Whether they're performing for celebrities or commoners, though, the Juggs stand more than prepared to entertain. Their Pepto Bismol-colored bus sits right over there in the parking lot; a seat awaits you on board. Step right this way, and watch your hair....
Even if you somehow fail to notice the Juggs, you can't miss their bismuth-colored coach, The Big Pink Bus. The sisters purchased the former school bus in Flint, Mich.; their father, a skilled mechanic, not only fixed up the engine but helped them drive the beast all the way down I-65 South.
The interior is decorated with confetti fringe, crepe-paper bells, and a shrine to Elvis arranged from tabloid photos. Their mother painted the exterior and picked out the color. The Juggs liked it so much they bought plastic sunglasses, leopard-print blouses, and nylon hair ribbons to match.
From the moment the Juggs' bouncy bus leaves the Farmers Market parking lot, the tour's credo is all Nash, all trash. Sheri Lynn and Brenda Kay Jugg have left no Weekly World News unscoured in their hunt for the dish, and they pass it along to you, the passenger--usually in musical form. A trip past the downtown Metro jail prompts the Juggs to sing Merle Haggard's arrest record, while Brenda Kay solemnly reads a scroll of the hoosegow's most famous temporary tenants: "Willie Nelson...George Jones, several times...Hank Williams Jr. ...Kris Kristofferson...Waylon Jennings...Hank Williams Jr. ..." Then they name-check Tanya Tucker's Herculean love life to the tune of "Delta Dawn," starting with Mac Davis and Glen Campbell.
By the time they get to Music Row, they're explaining who really runs this town. "There's this gang here, the 'Gay Lords,' " explains Brenda Kay. Adds Sheri Lynn, "They put their name on everything."
The Juggs promise (wink, wink, fingers crossed behind their backs) that you'll see real, live, honest-to-gosh country stars on your tour. That leads to a spin past Buddy Killen's celeb-friendly Stock-Yard restaurant, where the Juggs speculate Burt Reynolds may once have made out in a booth.
Unfortunately, this is Saturday morning, and as any astronomer will tell you, the stars just don't come out at noon. Likewise, a jaunt through Germantown proves to be a dud on the Celeb-O-Meter. You do find out from Sheri Lynn, however, that Germantown got its name because "everybody spoke German for some reason." In the spirit of citizenship, Brenda Kay shouts "Welcome to America!" to a Germantown construction worker, who stares back puzzled. "He must be fresh off the boat," she shrugs.
Sure, most tours offer entertainment and exotic destinations, but the Jugg sisters provide something extra: education.
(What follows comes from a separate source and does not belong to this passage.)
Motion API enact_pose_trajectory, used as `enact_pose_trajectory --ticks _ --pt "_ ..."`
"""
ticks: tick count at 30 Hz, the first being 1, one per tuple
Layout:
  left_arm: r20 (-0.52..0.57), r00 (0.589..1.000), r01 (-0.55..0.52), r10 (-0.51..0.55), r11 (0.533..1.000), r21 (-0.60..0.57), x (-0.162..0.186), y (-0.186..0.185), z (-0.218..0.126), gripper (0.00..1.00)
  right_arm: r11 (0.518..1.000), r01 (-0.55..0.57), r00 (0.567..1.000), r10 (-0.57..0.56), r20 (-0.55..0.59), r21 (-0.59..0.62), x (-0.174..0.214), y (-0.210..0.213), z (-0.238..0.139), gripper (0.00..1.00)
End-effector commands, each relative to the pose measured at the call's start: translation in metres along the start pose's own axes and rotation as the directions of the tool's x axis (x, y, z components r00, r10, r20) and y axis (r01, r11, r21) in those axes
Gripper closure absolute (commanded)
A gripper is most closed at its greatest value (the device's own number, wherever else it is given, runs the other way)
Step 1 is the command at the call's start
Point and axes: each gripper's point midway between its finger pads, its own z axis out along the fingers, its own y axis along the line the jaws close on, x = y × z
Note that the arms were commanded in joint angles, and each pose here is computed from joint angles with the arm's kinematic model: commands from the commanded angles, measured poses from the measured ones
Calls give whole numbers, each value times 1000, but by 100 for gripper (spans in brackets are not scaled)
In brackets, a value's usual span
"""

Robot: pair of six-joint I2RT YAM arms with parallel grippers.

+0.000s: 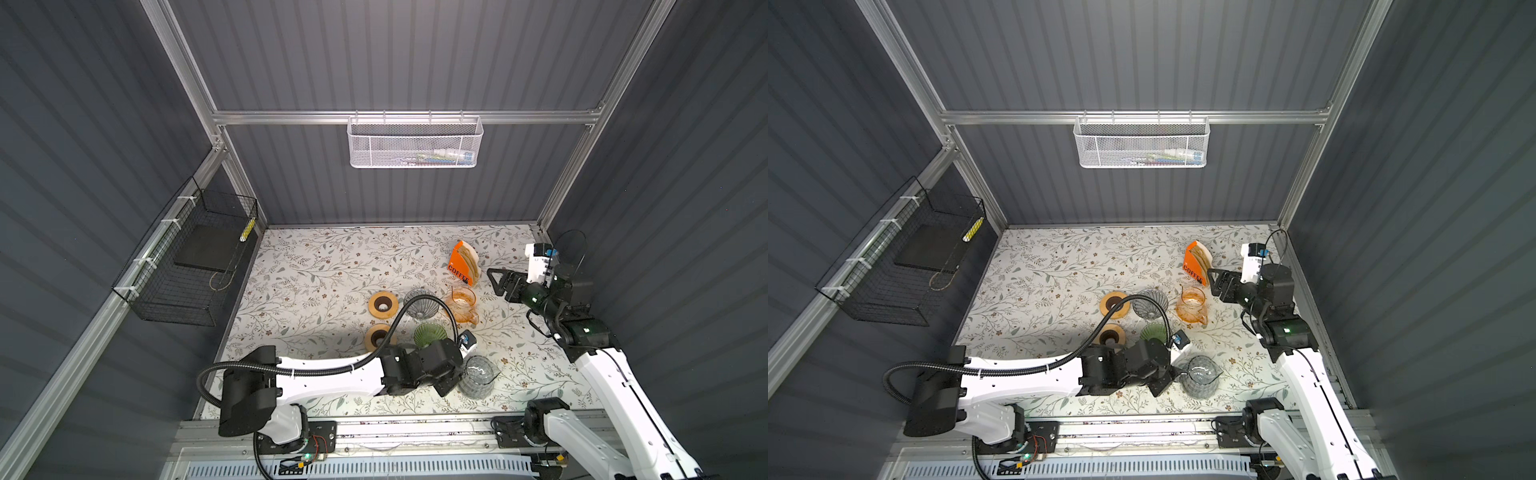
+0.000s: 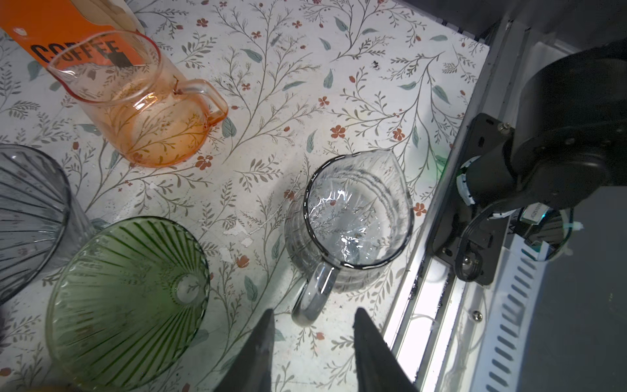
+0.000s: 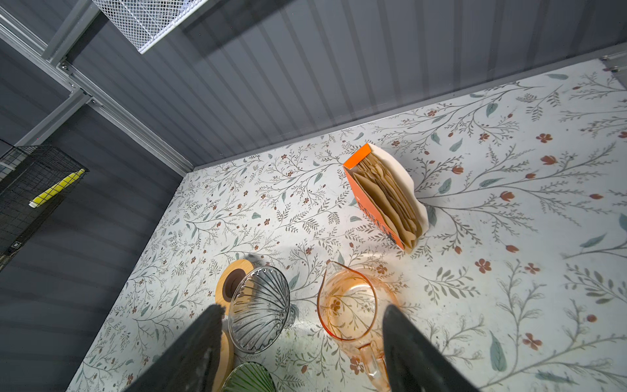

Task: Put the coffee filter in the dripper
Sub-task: 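Withdraw the left gripper and move it over the nearer bamboo stand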

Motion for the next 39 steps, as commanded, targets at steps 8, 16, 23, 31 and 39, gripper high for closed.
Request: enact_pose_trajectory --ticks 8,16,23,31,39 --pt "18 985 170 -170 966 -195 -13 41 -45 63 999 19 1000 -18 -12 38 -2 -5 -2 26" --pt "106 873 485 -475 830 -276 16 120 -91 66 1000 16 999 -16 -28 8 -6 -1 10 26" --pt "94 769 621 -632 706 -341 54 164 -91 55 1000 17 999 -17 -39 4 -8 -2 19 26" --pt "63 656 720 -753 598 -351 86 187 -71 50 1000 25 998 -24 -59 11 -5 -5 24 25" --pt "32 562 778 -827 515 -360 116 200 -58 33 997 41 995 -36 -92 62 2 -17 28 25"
For example, they're remarkably willing to share their beauty tips. In fact, one lucky passenger each trip gets made over Jugg-style. (On this trip, the victim was Scene photographer Susan Adcock, who mysteriously failed to capture the results on film.) A Jugg rule of thumb: When you apply the amount of hair spray it takes to keep the Juggs' imposing 'dos aloft, watch out for open flames. "I plumb forgot about that Virginia Slims hangin' out of my mouth," cautions Sheri Lynn, "and I went up like an aluminum Christmas tree."
As The Big Pink Bus leaves Music Row and heads back to Jugg Central, Sheri Lynn and Brenda Kay wind up for their big finish. Their passengers are left, for a moment, to reflect on the information they've been given. What Shania Twain must say to her husband, producer Mutt Lange, in bed. ("Oh, Mutt.... Don't stop, Mutt.... Please, Mutt.") What Reba McEntire would want with a helipad. "Must be a giant feminine-hygiene product," wonders Brenda Kay. "Maybe six-sided."
Before long, the bus is safely returned to the Farmers Market, and we disembark. We're left with a lot of laughs, a morning of memories, and something tangible we can take home to show the folks--our own personal Clip 'n' Save copy of Kathy Mattea's favorite goulash recipe.